*About this task*
Search the data below for the string "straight". Extract every line that contains it.

Dataset records:
⁂

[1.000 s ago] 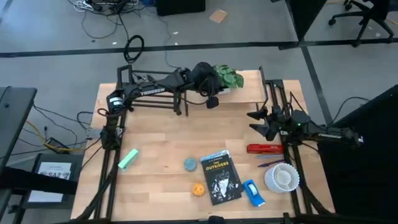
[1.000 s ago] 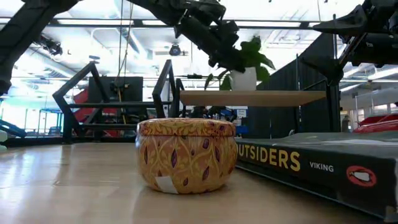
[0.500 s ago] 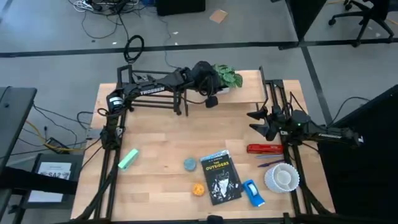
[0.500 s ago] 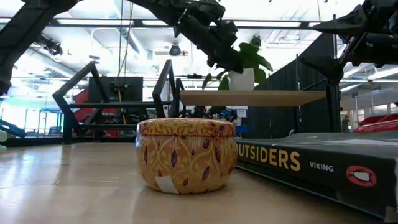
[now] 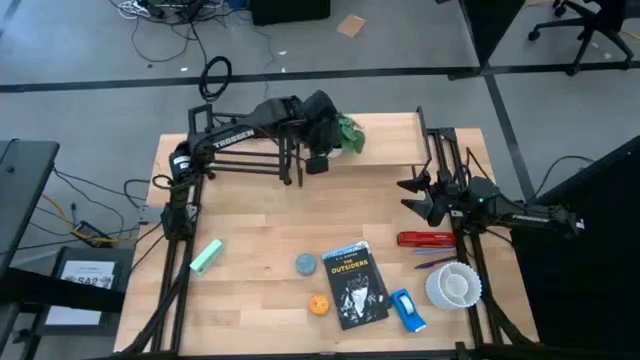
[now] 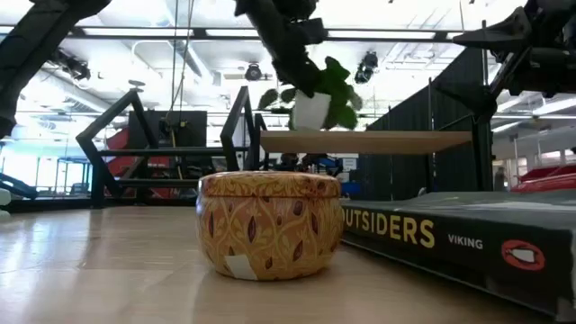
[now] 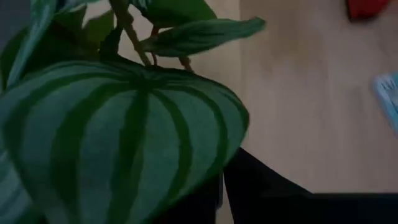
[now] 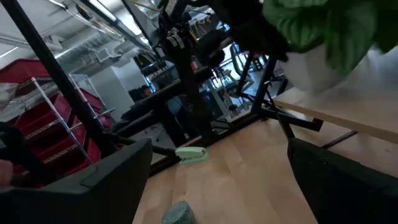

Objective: Stock shelves
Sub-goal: Put the flower pot on the shelf

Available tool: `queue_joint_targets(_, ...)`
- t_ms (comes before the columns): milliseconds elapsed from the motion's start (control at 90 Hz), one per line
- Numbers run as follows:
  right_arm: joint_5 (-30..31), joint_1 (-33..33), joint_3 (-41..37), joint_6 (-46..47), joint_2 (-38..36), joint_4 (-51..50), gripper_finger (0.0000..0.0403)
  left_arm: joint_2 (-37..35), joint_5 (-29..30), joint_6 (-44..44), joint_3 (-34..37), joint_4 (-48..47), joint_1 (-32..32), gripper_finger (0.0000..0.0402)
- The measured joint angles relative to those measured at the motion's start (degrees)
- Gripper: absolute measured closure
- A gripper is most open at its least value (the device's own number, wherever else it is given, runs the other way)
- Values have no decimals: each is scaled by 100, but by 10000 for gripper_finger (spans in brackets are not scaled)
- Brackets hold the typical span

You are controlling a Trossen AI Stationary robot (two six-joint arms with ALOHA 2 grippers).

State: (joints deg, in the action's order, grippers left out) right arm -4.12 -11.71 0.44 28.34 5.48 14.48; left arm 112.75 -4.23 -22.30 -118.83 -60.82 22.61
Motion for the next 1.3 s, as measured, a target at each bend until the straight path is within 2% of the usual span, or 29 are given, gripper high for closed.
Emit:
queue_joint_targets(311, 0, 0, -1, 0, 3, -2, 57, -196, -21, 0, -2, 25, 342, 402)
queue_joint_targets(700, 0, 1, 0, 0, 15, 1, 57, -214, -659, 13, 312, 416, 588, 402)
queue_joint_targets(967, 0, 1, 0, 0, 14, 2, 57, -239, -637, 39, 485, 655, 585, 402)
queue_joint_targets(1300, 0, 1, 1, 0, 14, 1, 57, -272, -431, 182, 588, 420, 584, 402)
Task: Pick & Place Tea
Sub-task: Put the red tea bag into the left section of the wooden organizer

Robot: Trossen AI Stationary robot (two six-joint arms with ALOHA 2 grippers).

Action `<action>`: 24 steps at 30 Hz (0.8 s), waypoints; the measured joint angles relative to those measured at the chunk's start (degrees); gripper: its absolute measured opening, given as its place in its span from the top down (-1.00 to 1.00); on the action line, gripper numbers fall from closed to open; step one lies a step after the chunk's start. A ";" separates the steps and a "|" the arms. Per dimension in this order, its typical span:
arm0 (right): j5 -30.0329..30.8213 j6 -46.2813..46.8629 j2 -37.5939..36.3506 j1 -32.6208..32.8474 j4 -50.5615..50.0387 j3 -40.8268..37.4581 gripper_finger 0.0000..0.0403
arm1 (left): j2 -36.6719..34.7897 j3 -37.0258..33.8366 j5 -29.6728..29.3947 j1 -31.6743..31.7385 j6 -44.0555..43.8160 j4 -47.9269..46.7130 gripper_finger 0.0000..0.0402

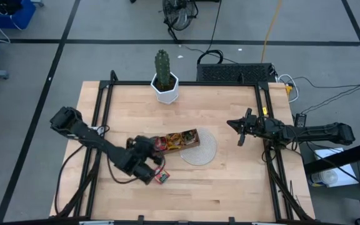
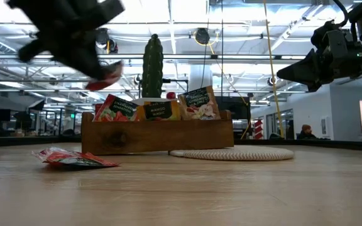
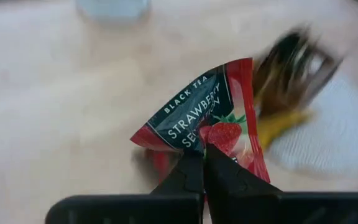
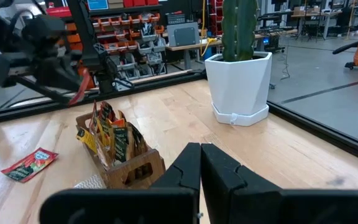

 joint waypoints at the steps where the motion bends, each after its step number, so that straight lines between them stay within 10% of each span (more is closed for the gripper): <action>1: 0.00 0.02 0.00 0.00 0.00 0.00 1.00 | -0.04 0.04 -2.21 0.73 2.20 0.82 0.99; 11: 0.00 0.00 -0.02 0.00 -0.02 0.00 1.00 | 0.69 -5.32 -12.69 2.11 20.68 24.55 1.00; 24: 0.00 0.00 -0.01 0.01 0.00 0.00 1.00 | 7.79 -7.99 -16.02 -0.40 9.77 28.60 1.00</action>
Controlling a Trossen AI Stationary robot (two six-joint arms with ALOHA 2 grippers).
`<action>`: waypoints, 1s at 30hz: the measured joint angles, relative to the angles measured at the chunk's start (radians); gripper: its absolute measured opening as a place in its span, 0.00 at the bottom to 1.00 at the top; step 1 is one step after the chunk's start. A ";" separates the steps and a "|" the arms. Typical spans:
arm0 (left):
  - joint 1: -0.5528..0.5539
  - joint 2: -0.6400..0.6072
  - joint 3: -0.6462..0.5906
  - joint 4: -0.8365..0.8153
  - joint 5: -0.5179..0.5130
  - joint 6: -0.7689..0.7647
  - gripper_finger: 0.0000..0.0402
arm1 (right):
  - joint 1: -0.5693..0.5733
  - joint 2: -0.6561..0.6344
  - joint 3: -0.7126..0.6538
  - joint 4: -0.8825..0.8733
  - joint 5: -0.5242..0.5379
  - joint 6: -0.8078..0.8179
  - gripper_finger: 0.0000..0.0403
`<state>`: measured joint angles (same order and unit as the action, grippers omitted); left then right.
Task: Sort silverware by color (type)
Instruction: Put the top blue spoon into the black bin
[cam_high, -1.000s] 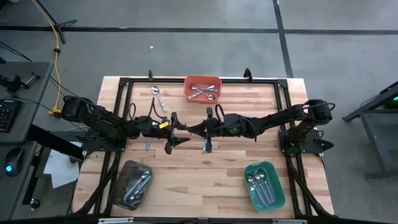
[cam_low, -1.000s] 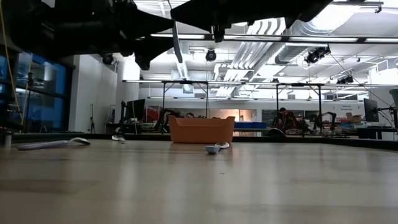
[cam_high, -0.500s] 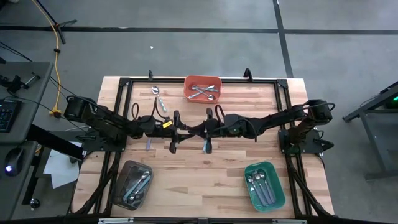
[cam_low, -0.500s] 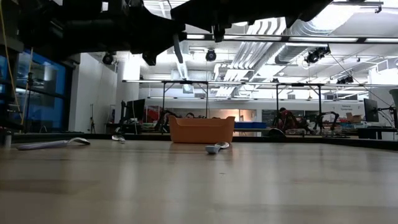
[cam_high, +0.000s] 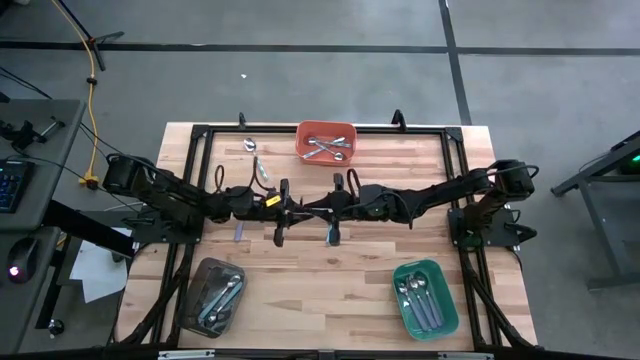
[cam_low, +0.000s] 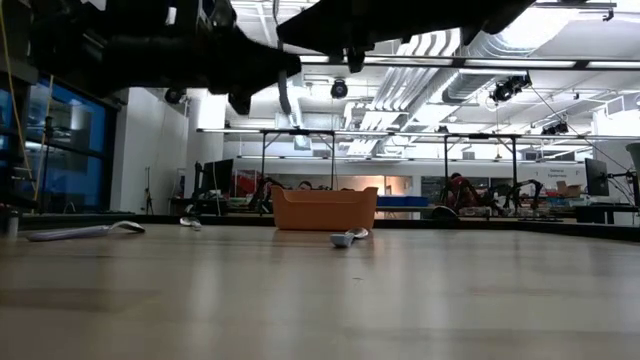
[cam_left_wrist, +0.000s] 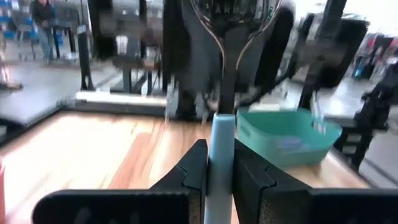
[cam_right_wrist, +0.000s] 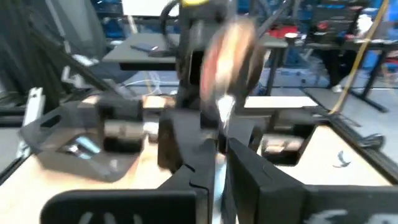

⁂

*Solution to the exercise*
Motion for the next 1.3 s, as measured, a target at each bend until the straight path is within 2% of the usual span, or 29 are given, gripper high for closed.
 joint waypoints at the steps where the motion bends, each after its step number, so that straight lines between them stay within 10% of each span (more is closed for the gripper): <action>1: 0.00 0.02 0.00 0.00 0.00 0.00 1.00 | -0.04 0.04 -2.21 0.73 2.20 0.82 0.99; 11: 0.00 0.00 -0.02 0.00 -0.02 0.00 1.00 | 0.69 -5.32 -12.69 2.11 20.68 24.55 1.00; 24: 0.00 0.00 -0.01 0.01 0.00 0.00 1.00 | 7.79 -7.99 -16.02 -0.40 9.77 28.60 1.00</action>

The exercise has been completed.